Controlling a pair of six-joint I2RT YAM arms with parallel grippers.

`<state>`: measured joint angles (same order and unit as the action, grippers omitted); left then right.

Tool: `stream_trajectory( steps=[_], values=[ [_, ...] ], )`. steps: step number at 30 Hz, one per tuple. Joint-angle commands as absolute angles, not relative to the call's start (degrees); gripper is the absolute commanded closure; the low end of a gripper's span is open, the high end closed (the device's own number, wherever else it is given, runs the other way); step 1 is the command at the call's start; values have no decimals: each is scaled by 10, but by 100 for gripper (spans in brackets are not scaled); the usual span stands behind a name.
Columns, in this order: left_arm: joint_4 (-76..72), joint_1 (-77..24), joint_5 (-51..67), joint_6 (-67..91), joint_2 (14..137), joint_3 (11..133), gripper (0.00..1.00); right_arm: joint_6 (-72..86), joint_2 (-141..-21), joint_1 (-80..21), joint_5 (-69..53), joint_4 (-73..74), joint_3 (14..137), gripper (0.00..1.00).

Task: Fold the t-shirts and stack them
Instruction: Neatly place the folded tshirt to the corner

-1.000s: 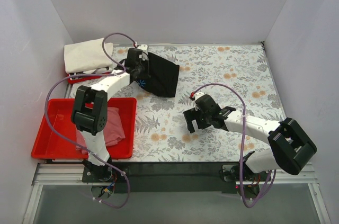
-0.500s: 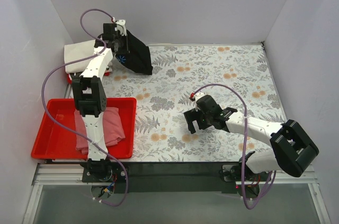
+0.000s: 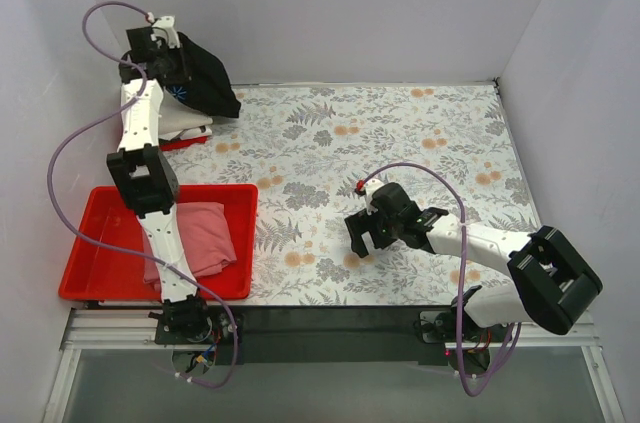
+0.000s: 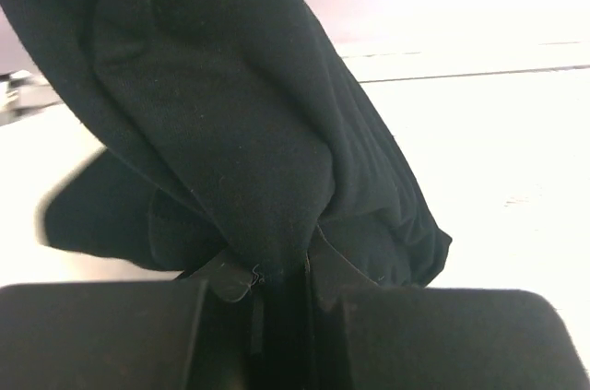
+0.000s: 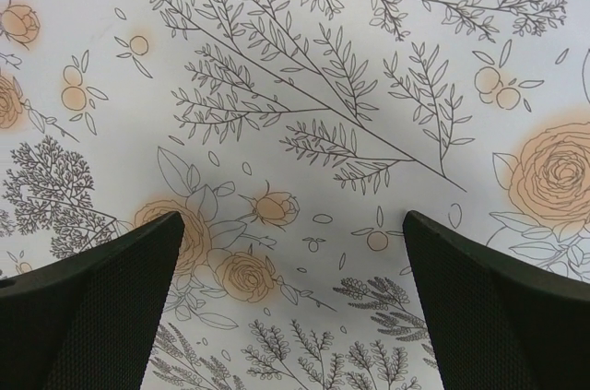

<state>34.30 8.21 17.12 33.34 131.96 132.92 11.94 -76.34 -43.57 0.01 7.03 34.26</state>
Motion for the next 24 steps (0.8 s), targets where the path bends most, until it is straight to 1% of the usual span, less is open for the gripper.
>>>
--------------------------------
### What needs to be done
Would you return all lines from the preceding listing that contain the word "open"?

### Exercise solution
Tool: `stream_trajectory( steps=[_], values=[ [_, ...] ], )`. steps: step number at 30 Hz, one per tuple. Joint-angle commands as absolute angles, not relative to the call's start (degrees); gripper is the absolute commanded closure; the low end of a gripper's span is open, the high end closed (the device's own number, wherever else it is given, runs the other way); step 1 is the command at the call's start; values have no decimals: each is scaled by 10, but by 100 for gripper (spans in brackets are not scaled); the usual span stands behind a name.
Motion for the next 24 steps (0.8 s), targets where the path bends most, until it is straight to 1% of the usual span, less is open for the gripper.

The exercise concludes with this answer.